- [What to produce]:
Precisely the lines from the one with "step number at" through the end of the data, both included, must make up the response, each restated word for word.
+===+
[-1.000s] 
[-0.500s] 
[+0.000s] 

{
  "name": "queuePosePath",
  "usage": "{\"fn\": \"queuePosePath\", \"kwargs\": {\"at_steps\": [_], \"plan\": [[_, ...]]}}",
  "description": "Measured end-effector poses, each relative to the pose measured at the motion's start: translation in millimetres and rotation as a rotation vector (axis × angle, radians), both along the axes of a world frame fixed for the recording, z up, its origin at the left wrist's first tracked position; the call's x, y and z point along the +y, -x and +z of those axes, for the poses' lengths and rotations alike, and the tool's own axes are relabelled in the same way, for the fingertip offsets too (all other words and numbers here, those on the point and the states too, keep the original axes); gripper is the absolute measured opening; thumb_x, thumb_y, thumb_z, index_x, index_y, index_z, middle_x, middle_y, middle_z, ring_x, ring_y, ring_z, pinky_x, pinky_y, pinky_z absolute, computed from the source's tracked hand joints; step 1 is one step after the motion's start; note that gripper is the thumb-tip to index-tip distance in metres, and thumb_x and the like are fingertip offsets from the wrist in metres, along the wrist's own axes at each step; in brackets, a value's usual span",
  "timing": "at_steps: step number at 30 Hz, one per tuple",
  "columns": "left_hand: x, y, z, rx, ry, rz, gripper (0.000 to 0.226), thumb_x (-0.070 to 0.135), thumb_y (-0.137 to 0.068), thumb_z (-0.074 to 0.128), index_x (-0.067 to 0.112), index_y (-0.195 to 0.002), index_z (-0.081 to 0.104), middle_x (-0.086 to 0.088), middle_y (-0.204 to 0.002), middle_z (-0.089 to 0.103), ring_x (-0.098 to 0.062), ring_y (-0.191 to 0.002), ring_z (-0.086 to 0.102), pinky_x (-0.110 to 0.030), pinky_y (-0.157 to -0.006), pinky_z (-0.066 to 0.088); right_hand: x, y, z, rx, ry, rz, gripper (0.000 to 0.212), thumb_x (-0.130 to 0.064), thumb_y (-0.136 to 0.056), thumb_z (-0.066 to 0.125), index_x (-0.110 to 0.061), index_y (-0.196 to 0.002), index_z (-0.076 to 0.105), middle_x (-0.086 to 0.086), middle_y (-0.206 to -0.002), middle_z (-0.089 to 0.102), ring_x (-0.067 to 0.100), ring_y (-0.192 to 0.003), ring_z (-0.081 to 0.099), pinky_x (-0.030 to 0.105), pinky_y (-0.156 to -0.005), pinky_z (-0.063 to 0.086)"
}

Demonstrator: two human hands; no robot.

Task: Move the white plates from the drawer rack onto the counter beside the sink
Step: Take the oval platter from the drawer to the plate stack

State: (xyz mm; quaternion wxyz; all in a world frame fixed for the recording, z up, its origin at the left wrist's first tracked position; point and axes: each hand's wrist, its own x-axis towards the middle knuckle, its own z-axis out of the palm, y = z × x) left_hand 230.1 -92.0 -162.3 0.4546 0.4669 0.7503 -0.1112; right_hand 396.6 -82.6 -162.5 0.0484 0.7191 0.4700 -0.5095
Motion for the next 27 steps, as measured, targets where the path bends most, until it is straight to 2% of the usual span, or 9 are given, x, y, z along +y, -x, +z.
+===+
- [Exercise response]:
  "timing": "at_steps: step number at 30 Hz, one per tuple",
  "columns": "left_hand: x, y, z, rx, ry, rz, gripper (0.000 to 0.226), thumb_x (-0.070 to 0.135), thumb_y (-0.137 to 0.068), thumb_z (-0.074 to 0.128), index_x (-0.067 to 0.112), index_y (-0.195 to 0.002), index_z (-0.081 to 0.104), middle_x (-0.086 to 0.088), middle_y (-0.204 to 0.002), middle_z (-0.089 to 0.103), ring_x (-0.098 to 0.062), ring_y (-0.191 to 0.002), ring_z (-0.086 to 0.102), pinky_x (-0.110 to 0.030), pinky_y (-0.157 to -0.006), pinky_z (-0.066 to 0.088); right_hand: x, y, z, rx, ry, rz, gripper (0.000 to 0.212), thumb_x (-0.130 to 0.064), thumb_y (-0.136 to 0.056), thumb_z (-0.066 to 0.125), index_x (-0.110 to 0.061), index_y (-0.196 to 0.002), index_z (-0.076 to 0.105), middle_x (-0.086 to 0.086), middle_y (-0.206 to -0.002), middle_z (-0.089 to 0.102), ring_x (-0.067 to 0.100), ring_y (-0.192 to 0.003), ring_z (-0.081 to 0.099), pinky_x (-0.030 to 0.105), pinky_y (-0.156 to -0.005), pinky_z (-0.063 to 0.086)"
}

Demonstrator: two human hands; no robot.

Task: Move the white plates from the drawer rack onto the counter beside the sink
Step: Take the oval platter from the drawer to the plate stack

State: (xyz mm; quaternion wxyz; all in a world frame fixed for the recording, z up, its origin at the left wrist's first tracked position; point and axes: each hand's wrist, its own x-axis towards the middle knuckle, its own z-axis out of the palm, y = z × x) left_hand 230.1 -92.0 -162.3 0.4546 0.4669 0.7503 -0.1112; right_hand 396.6 -82.6 -162.5 0.0484 0.7191 0.4700 -0.5095
Motion for the next 27 steps, as measured, targets where the path bends most, until it is straight to 2% of the usual span, or 9 are given, x, y, z along +y, -x, +z.

The reply is now complete.